L'informatique quantique offre des progrès majeurs en termes de vitesse et d'efficacité de traitement, mais elle est confrontée à des défis importants, notamment la perte d'informations. Des recherches récentes ont montré que les algorithmes classiques optimisés peuvent imiter efficacement l'informatique quantique, ce qui suggère que les améliorations apportées à l'informatique classique pourraient combler le fossé par rapport au potentiel de l'informatique quantique. Ce développement souligne la complexité d’atteindre la supériorité quantique et met en évidence une approche multiforme des progrès informatiques.
Les chercheurs adoptent une méthode innovante pour augmenter la vitesse et la précision de l’informatique traditionnelle.
L’informatique quantique a été saluée comme une technologie capable de surpasser l’informatique classique en termes de vitesse et d’utilisation de la mémoire, ouvrant potentiellement la voie à des prédictions de phénomènes physiques auparavant impossibles.
Beaucoup voient l'informatique quantiqueL'avènement de l'informatique marque un changement de paradigme par rapport à l'informatique classique ou conventionnelle. Les ordinateurs conventionnels traitent les informations sous forme de bits numériques (0 et 1), tandis que les ordinateurs quantiques déploient des bits quantiques (qubits) pour stocker les informations quantiques sous forme de valeurs. entre 0 et 1. Sous certaines conditions, cette capacité à traiter et stocker des informations dans des qubits peut être utilisée pour concevoir des algorithmes quantiques qui surpassent considérablement leurs homologues classiques. Notamment, la capacité du quantique à stocker des informations dans des valeurs comprises entre 0 et 1 rend difficile pour les ordinateurs classiques d'émuler parfaitement les ordinateurs quantiques.
Défis et solutions en informatique quantique
Cependant, les ordinateurs quantiques sont capricieux et ont tendance à perdre des informations. De plus, même si la perte d’informations peut être évitée, il est difficile de la traduire en informations classiques, ce qui est nécessaire pour produire un calcul utile.
Les ordinateurs classiques ne souffrent d’aucun de ces deux problèmes.

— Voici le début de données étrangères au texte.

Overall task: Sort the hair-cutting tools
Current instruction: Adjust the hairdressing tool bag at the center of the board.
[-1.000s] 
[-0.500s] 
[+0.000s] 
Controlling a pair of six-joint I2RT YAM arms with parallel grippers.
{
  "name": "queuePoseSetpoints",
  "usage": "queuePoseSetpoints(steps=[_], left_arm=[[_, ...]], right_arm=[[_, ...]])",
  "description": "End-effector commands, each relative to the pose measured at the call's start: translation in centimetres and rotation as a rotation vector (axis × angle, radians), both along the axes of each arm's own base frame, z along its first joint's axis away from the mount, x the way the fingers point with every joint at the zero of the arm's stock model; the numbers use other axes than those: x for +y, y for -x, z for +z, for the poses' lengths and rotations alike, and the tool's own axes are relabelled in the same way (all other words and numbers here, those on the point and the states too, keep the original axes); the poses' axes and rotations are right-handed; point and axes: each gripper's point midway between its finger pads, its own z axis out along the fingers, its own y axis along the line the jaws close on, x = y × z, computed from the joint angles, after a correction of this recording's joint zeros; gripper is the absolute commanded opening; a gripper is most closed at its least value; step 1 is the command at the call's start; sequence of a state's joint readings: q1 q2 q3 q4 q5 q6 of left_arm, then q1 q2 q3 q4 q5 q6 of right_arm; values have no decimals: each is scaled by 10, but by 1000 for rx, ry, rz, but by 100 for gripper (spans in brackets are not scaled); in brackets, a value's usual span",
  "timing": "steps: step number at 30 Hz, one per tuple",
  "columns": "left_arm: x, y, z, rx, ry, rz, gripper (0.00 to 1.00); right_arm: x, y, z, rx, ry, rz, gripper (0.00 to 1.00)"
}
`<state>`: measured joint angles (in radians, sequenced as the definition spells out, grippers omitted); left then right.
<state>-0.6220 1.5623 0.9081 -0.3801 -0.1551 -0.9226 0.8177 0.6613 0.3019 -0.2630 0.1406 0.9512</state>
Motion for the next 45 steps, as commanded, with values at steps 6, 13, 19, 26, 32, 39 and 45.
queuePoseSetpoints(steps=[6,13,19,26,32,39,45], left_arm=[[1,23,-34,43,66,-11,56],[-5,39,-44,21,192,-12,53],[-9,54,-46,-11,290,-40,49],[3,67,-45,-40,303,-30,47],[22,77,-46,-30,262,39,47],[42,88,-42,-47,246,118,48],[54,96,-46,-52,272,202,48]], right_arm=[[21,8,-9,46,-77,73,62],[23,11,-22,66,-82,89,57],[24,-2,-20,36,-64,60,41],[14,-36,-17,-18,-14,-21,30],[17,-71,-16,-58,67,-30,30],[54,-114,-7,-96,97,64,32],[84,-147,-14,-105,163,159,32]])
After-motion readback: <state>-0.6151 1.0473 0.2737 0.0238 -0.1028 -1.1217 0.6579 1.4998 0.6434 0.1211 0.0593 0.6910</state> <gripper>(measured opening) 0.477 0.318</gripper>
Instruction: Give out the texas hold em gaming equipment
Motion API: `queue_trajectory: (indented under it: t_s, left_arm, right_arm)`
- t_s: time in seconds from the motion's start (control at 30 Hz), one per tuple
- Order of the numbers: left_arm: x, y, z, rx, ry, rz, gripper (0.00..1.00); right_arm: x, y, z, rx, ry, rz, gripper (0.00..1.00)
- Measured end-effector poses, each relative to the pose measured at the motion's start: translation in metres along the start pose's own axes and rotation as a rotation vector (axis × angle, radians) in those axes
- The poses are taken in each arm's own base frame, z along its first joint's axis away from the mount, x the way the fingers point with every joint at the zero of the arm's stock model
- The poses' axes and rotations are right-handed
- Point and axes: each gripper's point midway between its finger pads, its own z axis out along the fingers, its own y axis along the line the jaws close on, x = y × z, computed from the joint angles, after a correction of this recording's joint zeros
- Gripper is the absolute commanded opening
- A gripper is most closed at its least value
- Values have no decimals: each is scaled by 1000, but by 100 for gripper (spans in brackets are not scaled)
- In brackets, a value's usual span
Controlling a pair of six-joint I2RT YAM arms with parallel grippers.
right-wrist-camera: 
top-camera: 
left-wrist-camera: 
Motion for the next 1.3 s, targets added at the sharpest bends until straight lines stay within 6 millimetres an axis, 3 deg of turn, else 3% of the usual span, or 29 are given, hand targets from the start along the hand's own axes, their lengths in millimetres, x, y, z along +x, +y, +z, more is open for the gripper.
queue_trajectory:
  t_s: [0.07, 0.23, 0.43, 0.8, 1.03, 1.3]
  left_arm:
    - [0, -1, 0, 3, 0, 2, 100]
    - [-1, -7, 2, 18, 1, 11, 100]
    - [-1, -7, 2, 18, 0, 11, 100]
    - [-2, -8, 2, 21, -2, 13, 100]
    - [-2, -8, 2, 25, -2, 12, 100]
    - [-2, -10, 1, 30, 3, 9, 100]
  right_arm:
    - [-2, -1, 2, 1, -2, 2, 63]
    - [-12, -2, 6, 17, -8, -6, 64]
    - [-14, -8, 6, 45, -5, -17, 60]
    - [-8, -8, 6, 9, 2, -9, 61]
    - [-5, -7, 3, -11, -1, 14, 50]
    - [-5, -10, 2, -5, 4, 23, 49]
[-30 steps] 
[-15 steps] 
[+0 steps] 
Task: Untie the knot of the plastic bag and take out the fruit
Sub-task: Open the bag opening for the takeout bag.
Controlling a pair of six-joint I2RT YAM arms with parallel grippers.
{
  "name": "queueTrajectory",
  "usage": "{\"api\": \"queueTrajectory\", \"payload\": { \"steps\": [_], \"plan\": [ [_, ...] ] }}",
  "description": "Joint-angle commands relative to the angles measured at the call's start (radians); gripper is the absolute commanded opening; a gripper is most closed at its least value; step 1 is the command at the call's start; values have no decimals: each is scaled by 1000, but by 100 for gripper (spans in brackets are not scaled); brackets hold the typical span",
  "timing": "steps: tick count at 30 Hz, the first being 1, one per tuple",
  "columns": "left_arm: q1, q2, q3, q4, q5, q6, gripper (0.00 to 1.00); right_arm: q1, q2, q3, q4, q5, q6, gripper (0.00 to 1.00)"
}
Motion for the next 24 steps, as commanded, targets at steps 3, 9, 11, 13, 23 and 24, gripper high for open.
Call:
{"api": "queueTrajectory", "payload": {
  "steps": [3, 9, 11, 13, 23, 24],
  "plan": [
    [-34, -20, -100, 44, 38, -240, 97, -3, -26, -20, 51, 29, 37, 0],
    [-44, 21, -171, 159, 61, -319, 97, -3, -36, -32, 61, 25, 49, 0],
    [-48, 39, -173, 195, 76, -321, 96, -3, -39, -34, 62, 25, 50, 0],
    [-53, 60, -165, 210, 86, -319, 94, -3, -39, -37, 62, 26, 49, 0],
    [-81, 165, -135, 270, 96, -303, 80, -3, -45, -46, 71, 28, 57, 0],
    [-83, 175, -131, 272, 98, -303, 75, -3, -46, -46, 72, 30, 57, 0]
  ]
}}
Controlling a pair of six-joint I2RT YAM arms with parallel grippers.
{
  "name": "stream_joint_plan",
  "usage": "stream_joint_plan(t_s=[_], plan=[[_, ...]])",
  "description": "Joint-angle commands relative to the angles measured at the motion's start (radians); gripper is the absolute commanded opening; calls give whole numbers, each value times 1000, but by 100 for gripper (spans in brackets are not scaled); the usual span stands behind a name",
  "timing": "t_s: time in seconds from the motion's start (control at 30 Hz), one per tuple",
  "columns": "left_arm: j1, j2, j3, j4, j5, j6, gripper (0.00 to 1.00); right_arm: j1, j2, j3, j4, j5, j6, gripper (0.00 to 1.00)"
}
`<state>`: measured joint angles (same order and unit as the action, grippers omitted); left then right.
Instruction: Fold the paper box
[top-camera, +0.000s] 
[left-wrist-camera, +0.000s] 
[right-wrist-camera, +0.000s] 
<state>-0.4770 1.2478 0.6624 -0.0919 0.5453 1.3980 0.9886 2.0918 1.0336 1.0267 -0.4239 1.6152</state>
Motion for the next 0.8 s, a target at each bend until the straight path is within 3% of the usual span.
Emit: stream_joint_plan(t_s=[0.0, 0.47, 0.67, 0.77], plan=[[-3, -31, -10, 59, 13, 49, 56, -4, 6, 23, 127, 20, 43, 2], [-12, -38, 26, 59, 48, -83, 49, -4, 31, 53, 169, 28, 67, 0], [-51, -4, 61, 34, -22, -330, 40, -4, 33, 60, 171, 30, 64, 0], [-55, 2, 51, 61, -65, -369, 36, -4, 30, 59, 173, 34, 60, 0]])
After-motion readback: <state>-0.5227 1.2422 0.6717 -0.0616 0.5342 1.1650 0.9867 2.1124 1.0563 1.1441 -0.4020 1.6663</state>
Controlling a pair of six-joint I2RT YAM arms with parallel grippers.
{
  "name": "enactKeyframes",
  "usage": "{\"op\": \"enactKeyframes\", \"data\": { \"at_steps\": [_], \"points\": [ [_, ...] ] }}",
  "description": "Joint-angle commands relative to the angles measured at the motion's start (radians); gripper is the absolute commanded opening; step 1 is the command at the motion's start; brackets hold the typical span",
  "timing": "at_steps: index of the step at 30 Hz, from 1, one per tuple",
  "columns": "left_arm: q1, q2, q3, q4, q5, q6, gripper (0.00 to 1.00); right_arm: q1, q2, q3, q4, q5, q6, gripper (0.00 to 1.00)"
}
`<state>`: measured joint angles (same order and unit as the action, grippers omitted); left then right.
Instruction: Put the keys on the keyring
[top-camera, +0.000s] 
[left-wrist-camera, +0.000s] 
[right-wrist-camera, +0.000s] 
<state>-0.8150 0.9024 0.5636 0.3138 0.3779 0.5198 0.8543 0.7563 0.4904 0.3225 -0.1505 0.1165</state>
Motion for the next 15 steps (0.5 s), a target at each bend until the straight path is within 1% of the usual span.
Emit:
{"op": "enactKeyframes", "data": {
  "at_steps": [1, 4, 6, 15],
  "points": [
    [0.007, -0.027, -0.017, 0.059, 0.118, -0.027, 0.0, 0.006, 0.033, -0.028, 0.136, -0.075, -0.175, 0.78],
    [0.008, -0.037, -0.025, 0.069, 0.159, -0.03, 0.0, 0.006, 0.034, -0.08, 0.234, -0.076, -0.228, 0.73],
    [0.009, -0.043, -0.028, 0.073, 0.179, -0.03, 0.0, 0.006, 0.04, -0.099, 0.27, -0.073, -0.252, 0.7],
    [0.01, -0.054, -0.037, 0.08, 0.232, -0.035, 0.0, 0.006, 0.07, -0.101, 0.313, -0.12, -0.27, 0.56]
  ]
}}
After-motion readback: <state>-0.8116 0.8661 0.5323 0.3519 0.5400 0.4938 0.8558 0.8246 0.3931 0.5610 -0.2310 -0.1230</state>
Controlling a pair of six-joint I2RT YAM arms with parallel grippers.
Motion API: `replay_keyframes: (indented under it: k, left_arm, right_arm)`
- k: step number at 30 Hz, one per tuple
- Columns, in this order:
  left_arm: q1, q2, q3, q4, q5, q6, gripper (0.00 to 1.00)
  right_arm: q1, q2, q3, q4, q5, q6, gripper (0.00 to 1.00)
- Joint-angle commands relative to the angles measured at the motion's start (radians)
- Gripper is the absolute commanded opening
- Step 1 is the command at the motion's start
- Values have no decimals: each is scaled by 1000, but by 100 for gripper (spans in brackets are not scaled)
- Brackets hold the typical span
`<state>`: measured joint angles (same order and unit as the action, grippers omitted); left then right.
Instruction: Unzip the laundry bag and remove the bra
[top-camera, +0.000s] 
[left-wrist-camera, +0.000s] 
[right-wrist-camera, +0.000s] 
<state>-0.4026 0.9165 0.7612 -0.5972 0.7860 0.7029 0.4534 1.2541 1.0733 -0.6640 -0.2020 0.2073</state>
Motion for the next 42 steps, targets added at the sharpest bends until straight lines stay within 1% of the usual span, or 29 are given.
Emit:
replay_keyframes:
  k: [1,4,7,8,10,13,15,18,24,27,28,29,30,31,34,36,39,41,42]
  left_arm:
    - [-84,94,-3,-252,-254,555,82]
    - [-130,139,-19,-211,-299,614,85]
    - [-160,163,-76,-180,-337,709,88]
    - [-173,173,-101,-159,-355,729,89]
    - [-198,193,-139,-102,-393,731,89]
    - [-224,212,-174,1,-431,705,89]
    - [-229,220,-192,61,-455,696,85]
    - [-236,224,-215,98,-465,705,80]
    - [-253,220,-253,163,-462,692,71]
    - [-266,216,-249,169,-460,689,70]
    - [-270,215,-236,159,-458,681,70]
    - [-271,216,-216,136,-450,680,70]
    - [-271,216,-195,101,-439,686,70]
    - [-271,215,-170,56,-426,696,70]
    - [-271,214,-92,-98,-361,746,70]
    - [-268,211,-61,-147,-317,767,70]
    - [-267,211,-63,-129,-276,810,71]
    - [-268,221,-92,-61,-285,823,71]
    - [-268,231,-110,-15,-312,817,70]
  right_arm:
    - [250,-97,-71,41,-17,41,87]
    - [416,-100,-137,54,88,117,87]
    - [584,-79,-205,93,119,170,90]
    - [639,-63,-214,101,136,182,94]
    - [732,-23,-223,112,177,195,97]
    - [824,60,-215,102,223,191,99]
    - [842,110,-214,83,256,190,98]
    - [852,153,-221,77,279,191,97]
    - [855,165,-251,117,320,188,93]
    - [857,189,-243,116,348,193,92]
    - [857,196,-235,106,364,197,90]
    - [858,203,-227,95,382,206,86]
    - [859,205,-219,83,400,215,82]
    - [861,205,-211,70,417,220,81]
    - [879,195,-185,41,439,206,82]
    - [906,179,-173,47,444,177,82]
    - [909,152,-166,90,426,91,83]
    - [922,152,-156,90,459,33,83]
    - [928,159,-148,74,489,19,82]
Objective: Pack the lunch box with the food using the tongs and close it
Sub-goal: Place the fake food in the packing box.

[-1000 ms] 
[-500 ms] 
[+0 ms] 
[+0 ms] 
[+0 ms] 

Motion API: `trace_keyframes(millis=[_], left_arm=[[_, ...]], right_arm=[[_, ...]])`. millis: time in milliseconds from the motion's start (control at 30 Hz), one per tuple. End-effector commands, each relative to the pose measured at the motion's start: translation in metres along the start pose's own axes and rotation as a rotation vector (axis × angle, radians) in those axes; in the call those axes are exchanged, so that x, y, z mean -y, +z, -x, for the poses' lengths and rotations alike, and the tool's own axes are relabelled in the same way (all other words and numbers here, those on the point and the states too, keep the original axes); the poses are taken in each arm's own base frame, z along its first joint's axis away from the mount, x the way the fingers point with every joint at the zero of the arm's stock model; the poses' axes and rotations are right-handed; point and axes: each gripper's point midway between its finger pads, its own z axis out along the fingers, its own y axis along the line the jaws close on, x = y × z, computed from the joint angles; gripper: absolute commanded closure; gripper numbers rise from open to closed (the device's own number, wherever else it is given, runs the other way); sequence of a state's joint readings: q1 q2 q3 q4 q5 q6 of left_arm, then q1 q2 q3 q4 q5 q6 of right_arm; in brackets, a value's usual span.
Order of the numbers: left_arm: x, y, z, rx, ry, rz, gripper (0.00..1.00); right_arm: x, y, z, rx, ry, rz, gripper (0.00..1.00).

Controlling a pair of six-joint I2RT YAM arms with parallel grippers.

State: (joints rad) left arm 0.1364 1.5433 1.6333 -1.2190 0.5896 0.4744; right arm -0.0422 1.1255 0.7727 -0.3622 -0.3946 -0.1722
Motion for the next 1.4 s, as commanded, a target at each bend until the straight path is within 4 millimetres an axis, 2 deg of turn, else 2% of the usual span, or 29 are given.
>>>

De plus, des algorithmes classiques intelligemment conçus peuvent exploiter davantage le double défi de la perte et de la traduction d'informations pour imiter un ordinateur quantique avec beaucoup moins de ressources qu'on ne le pensait auparavant, comme l'a récemment rapporté un article de recherche paru dans la revue PRX Quantique.
Les résultats des scientifiques montrent que l'informatique classique peut être reconfigurée pour effectuer des calculs plus rapides et plus précis que les ordinateurs quantiques de pointe.
Cette avancée majeure a été réalisée grâce à un algorithme qui ne conserve qu’une partie des informations stockées dans l’état quantique, et juste assez pour pouvoir calculer avec précision le résultat final.
Faire le pont entre l'informatique classique et l'informatique quantique
« Ce travail montre qu'il existe de nombreuses voies potentielles pour améliorer les calculs, englobant à la fois les approches classiques et quantiques », explique Dries Sels, professeur adjoint en L'Université de New YorkDépartement de physique et l'un des auteurs de l'article. « De plus, nos travaux mettent en évidence à quel point il est difficile d'obtenir un avantage quantique avec un ordinateur quantique sujet aux erreurs. »
En cherchant des moyens d'optimiser l'informatique classique, Sels et ses collègues de la Fondation Simons se sont concentrés sur un type de réseau tensoriel qui représente fidèlement les interactions entre les qubits. Ces types de réseaux sont notoirement difficiles à gérer, mais les progrès récents dans le domaine permettent désormais d'optimiser ces réseaux avec des outils empruntés à l'inférence statistique.
Les auteurs comparent le travail de l'algorithme à la compression d'une image dans un fichier JPEG, qui permet de stocker des images volumineuses en utilisant moins d'espace en éliminant les informations avec une perte à peine perceptible de la qualité de l'image.
« Choisir différentes structures pour le réseau tenseur correspond à choisir différentes formes de compression, comme différents formats pour votre image », explique Joseph Tindall du Flatiron Institute, qui a dirigé le projet. «Nous développons avec succès des outils permettant de travailler avec un large éventail de réseaux de tenseurs différents. Ce travail reflète cela, et nous sommes convaincus que nous relèverons bientôt encore plus la barre en matière d’informatique quantique.
Le travail a été soutenu par le Flatiron Institute et une subvention du Bureau de recherche scientifique de l’Air Force (FA9550-21-1-0236).